2

I need to compare two dataframes that explain the same things, but they came from different ways to obtain them.

So I need to obtain a df where every single value is compared to the respective on the other df, and give to me TRUE if values are identical, FALSE if they aren't.

I write an example just for better explain:

df1

>    1  2  3  
> 1 AT GC CC 
> 2 AG GC CT 
> 3 GG TT <NA>

df2

>    1  2   3  
> 1 AT <NA> GG 
> 2 AG  GC  CG 
> 3 GG  TT  AA

result

>      1     2     3  
> 1 TRUE <NA>  FALSE 
> 2 TRUE TRUE  FALSE 
> 3 TRUE TRUE  <NA>

I've seen here a result

Comparing two similar dataframes and finding different values between them

but in my df doesn't work if one of the df has an NA (R gave me TRUE).

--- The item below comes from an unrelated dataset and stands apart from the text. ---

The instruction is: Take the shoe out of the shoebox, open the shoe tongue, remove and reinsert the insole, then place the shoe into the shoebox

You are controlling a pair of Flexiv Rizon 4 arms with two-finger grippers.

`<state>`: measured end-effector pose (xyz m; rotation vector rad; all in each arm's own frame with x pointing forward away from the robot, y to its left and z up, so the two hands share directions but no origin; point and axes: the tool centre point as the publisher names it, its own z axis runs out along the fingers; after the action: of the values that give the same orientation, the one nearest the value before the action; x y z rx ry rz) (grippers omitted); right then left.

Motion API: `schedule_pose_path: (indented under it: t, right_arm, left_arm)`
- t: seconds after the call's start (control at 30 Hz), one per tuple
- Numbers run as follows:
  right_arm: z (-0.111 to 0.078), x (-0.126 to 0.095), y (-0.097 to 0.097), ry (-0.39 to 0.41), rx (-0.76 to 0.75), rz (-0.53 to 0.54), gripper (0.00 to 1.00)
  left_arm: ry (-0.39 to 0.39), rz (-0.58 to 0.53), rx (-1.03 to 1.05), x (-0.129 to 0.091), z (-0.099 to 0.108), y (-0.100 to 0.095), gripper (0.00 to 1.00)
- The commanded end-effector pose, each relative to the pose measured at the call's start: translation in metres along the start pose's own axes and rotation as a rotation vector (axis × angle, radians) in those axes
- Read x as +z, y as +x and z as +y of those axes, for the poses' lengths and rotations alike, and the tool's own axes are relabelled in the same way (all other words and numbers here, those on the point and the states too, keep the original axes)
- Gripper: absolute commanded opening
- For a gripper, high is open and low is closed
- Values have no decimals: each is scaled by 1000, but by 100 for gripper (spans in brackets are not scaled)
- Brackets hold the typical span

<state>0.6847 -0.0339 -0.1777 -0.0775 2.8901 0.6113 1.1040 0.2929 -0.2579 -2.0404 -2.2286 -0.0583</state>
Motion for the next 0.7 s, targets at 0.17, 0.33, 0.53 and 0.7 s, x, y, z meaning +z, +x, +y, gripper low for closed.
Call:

Also, I aspected that if I change the order of the df in mapply(), I will obtain the same result, but it's not true in my case. The dataframes also have different levels, so df1==df2 doesn't work.

I also will ask to you how I will count the FALSE in the result. Is there something like is.na()?

thank you all

Community
  • 1
  • 1
mppd
  • 57
  • 1
  • 1
  • 9

2 Answers2

2

We can just use == to get a logical matrix

(df1 == df2) & !is.na(df1) & !is.na(df2)
#    1     2     3
#1 TRUE FALSE FALSE
#2 TRUE  TRUE FALSE
#3 TRUE  TRUE FALSE

If the columns are factor class, then we can compare colwise with mapply/Map

mapply(function(x, y) {i1 <- as.character(x)==as.character(y)
         replace(i1, is.na(i1), FALSE)}, df1, df2)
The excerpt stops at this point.